The cheapest time to buy Christmas toys
Parents stuck in checkout queues or ruefully circling shopping centre carparks today will once more be asking the Big Question: Why doesn't Santa remember to stock up when the end-of-financial-year toy sales are on?
Spoiler Alert: Put a circle around July and October on your calendars now and get ready to save Christmas 2021.
Those months - counter-intuitively - are supposed to be when the big toy retailers put on bumper sales to justify the smug look on the faces of super-organised Christmas shoppers as they walk past we late-December, panic buying dummies.
Saved By Michelle put the legend of titanic mid-year toy sales savings bonanzas to the test and "getting in early" is actually a mixed bag.
Myer's Toy Sale ran late June and early July but a price comparison of a random selection of toys shows - for a starter - that certain ranges have disappeared off the shelves.
The ones in those same spots mostly seem to sport pre-sale prices, with some still bearing a reduced offer (for example the Fisher-Price maracas are still five bucks cheaper than the recommended retail price).
But some items are cheaper now than six months ago.
Take the Duplo Number Train, for example, and the LEGO City Diving Yacht - both at $23.99 during the sale - are now on-special for $20 a piece.
Big W's annual Toy Sale made the headlines last June when early morning shoppers arced up at having a four-hour wait in the store's online queue.
It also allowed lay-by for Christmas for online shoppers - a bonus previously reserved for those who purchased in-store.
But was it worth it?
A random price comparison of a selection featured in the June Toy Mania Sale catalogue reveals the touted "specials" were not very remarkable at all.
The Monopoly Speed Edition - an on-sale buy at $25 - the other day was found as a clearance item for a mere $17; while The Wiggles' Emma Ballet Doll is clearing out now for $19, but last June it cost $34, a price which was even then a saving of $15.
The ask on some items in our survey hasn't changed at all.
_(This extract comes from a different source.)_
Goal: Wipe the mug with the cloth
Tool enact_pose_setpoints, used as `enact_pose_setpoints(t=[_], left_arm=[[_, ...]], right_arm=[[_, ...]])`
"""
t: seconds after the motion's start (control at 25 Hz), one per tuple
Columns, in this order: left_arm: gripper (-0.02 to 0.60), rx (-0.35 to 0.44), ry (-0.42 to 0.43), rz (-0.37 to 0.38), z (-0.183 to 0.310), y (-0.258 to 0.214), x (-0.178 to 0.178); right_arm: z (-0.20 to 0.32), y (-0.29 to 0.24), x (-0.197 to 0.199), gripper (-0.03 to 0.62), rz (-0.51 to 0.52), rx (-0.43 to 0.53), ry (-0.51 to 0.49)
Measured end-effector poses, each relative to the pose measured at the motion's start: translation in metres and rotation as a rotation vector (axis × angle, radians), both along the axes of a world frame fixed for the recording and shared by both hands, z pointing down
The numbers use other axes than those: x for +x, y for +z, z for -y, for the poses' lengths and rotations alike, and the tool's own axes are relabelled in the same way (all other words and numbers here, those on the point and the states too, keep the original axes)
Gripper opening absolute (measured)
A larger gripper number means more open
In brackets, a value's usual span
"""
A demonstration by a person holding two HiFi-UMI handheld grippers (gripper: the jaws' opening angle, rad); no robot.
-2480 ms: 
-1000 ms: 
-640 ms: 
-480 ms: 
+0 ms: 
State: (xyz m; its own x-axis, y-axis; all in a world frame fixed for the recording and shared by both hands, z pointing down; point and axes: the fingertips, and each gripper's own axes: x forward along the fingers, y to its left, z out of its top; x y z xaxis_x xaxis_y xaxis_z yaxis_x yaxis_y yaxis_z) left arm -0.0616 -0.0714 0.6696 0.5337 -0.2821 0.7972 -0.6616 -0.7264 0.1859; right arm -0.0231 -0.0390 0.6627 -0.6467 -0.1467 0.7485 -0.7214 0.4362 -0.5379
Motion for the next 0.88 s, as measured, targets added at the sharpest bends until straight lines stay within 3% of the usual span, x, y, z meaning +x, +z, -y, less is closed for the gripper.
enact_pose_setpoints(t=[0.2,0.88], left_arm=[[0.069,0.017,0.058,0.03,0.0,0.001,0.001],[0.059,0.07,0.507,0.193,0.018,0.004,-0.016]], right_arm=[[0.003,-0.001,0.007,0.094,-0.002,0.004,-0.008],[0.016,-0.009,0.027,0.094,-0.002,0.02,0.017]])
Take the board game, Operation, for example. It's still $25, and the Barbie Chelsea XCamper is still stuck with a $39 price tag.
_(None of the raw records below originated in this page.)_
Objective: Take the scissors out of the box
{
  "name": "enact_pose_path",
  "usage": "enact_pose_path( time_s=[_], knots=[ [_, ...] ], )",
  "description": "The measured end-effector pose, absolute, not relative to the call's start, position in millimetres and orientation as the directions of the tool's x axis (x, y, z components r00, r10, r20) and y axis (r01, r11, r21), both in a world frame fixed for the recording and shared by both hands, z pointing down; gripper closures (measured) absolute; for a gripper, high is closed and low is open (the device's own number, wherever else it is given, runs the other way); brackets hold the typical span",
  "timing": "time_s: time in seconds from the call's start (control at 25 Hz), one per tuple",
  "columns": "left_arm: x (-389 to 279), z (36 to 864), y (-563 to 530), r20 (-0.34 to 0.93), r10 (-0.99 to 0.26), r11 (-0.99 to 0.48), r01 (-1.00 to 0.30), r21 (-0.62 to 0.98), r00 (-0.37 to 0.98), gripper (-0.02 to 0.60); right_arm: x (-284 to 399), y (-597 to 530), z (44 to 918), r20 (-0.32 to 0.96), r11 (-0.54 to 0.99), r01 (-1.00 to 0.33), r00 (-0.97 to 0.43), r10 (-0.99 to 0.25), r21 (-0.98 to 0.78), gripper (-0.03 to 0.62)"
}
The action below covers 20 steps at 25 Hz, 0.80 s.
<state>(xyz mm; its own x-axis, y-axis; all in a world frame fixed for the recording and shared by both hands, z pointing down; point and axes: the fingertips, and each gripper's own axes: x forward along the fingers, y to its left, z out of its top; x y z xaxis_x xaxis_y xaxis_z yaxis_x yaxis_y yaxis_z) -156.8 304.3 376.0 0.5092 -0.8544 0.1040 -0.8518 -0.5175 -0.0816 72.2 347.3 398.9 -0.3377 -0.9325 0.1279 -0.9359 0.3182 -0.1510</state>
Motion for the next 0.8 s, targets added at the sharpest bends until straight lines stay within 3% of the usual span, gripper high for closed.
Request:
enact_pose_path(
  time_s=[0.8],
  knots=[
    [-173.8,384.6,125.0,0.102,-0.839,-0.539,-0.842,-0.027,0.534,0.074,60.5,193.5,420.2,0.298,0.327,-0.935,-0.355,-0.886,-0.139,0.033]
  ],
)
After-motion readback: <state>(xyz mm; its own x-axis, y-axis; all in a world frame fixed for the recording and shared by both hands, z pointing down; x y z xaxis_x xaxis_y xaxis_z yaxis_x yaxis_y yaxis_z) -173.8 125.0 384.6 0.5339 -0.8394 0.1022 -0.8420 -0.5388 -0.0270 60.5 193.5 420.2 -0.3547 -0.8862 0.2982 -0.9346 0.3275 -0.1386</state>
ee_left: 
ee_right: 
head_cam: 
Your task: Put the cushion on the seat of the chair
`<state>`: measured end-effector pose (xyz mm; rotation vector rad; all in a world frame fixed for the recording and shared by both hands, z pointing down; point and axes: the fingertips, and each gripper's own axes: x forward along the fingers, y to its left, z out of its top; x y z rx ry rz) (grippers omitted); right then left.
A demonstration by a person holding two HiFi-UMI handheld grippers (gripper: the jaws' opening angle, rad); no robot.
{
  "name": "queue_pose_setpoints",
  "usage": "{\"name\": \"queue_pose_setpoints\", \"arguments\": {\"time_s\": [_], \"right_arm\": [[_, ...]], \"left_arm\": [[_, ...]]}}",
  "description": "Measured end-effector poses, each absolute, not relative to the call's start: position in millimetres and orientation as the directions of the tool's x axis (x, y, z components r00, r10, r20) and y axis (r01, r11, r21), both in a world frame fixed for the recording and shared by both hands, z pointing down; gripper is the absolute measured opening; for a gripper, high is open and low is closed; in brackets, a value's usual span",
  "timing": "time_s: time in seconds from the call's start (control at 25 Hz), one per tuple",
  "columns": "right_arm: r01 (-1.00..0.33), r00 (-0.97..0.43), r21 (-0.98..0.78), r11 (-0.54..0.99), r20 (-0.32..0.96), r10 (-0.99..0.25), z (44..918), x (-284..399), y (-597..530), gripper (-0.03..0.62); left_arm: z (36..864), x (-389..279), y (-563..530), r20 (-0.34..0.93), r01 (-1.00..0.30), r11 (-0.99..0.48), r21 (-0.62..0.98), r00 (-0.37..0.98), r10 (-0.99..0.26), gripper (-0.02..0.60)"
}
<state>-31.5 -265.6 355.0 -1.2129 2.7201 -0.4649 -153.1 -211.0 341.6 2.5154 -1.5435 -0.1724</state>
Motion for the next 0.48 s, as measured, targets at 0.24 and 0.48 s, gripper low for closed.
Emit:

Bizarrely, the "hot buys" back then really were. For example, Monopoly Fortnite - just $19 six months ago, is now $39 - and the Nerf-N-Strike Elite - half-price in June - is now $129.
QUT School of Business marketing guru, Gary Mortimer, explains that the specials in June and July arise when retailers clear out old inventory to make way for updated ranges of toys.
He says October sales were traditionally influenced by lay-bys.
"Lay-bys were traditionally for 12 weeks, so if you launched your sale in October, that gave shoppers 12 weeks to pay off those large investments in Christmas presents.
"That has shifted a little bit because of the 'buy-now-pay-later' schemes, so we tend to see less toy sales around October as consumers move toward the 'Clink Frenzy' and 'Black Friday' sales in November. "
Taylor Blackburn, personal finance specialist at Finder, says the holiday season can be a great time to nab yourself a deal on toys.
"It pays to think ahead. Pre-purchasing gifts during sale periods will help you save in the year ahead," Taylor told Saved By Michelle.
"There are a few toy sales just before Christmas, so if you've left your present buying a little late this year, you could score a discount.
"But if you can hold off buying toys until the post-Christmas sales, you'll see big discounts.
"Retailers often mark products as 'reduced to clear', so the longer you wait after Boxing Day, the better the deals get.
"Be careful if you are buying presents in advance. Toys do go 'in' and 'out' of fashion and 'what's hot' during the Boxing Day sales, might be old news in a few months time.
"And, if your child's birthday is in the first half of the year, take advantage of the Christmas period sales, but if it falls in the later months, consider the end-of-financial-year sales.